# RECORDS FOR THIS EXERCISE
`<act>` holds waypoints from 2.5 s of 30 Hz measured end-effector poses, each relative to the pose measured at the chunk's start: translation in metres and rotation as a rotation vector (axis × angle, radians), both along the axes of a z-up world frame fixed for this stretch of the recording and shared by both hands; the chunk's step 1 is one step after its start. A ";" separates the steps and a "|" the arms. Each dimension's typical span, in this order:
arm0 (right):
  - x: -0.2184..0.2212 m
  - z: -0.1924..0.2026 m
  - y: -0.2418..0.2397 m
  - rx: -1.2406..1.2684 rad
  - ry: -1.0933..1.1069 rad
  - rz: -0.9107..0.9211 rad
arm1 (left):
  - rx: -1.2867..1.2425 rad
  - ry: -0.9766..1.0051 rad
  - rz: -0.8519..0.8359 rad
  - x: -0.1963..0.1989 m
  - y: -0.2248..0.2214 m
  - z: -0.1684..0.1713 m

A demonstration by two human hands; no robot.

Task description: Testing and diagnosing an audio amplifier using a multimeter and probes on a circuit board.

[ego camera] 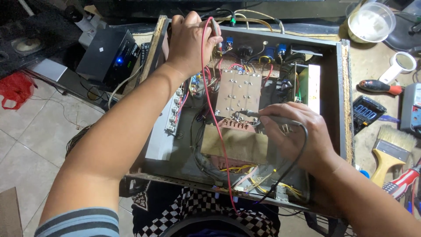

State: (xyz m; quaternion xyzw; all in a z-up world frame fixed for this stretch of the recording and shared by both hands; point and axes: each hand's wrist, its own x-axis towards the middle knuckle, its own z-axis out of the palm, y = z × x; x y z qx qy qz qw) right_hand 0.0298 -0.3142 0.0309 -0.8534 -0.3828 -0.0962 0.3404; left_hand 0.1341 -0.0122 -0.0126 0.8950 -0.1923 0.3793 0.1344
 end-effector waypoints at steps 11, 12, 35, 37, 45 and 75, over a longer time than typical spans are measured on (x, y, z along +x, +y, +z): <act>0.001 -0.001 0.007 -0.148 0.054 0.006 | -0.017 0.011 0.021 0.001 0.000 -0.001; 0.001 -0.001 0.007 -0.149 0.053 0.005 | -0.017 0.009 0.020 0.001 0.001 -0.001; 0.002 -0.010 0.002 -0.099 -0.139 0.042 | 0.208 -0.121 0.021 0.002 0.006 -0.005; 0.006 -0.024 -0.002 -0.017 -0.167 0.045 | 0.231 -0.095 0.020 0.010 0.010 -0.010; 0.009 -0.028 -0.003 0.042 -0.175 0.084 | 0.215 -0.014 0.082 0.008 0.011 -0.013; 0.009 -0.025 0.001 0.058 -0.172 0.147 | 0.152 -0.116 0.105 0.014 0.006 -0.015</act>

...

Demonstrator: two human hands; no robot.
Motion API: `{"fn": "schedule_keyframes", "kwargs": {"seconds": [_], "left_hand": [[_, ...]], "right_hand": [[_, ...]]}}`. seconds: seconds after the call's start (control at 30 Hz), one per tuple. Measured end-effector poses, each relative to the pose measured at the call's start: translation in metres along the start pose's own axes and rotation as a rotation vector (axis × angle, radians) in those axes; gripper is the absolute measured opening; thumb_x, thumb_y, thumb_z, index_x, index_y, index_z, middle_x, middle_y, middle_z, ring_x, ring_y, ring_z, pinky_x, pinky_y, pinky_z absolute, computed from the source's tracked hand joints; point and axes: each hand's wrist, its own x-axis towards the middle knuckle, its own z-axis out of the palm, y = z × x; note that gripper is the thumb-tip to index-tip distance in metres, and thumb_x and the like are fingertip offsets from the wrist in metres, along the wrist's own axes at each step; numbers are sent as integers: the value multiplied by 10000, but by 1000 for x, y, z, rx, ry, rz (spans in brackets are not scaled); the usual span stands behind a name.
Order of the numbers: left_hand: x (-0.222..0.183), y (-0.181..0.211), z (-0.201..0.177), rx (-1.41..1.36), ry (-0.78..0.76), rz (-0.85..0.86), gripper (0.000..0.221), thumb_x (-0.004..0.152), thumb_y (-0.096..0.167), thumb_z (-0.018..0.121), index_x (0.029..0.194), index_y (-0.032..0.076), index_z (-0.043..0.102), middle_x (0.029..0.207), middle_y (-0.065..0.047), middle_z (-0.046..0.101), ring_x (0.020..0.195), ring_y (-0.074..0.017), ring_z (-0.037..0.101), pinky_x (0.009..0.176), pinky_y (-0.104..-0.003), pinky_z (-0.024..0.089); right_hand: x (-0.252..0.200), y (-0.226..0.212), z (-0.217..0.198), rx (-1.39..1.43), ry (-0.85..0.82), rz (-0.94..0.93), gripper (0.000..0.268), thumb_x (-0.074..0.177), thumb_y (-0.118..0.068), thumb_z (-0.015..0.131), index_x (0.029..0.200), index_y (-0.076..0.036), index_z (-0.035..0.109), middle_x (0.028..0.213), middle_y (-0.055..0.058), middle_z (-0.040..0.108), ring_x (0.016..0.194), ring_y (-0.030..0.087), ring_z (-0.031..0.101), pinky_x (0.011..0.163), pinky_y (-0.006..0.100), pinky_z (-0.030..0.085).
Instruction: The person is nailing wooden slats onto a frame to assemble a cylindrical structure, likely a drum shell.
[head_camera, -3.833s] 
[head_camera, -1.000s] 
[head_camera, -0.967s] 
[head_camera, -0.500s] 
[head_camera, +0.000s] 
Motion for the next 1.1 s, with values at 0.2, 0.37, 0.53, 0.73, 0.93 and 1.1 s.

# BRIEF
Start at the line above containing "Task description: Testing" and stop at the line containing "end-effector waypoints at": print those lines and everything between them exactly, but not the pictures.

# ANSWER FOR THE TASK
Task description: Testing and diagnosing an audio amplifier using a multimeter and probes on a circuit board.

[ego camera] 

State: (xyz m; quaternion xyzw; all in a z-up world frame fixed for this stretch of the recording and shared by both hands; point and axes: each hand's wrist, its own x-axis towards the middle knuckle, its own z-axis out of the palm, y = z × x; x y z qx qy qz qw) right_hand 0.0298 -0.3142 0.0309 -0.8534 -0.3828 -0.0962 0.3404; left_hand 0.1341 -0.0122 -0.0126 0.8950 -0.1923 0.3793 0.1344
 end-effector waypoints at steps 11, 12, 35, 37, 45 and 75, over a longer time than typical spans are measured on (x, y, z along +x, +y, +z): <act>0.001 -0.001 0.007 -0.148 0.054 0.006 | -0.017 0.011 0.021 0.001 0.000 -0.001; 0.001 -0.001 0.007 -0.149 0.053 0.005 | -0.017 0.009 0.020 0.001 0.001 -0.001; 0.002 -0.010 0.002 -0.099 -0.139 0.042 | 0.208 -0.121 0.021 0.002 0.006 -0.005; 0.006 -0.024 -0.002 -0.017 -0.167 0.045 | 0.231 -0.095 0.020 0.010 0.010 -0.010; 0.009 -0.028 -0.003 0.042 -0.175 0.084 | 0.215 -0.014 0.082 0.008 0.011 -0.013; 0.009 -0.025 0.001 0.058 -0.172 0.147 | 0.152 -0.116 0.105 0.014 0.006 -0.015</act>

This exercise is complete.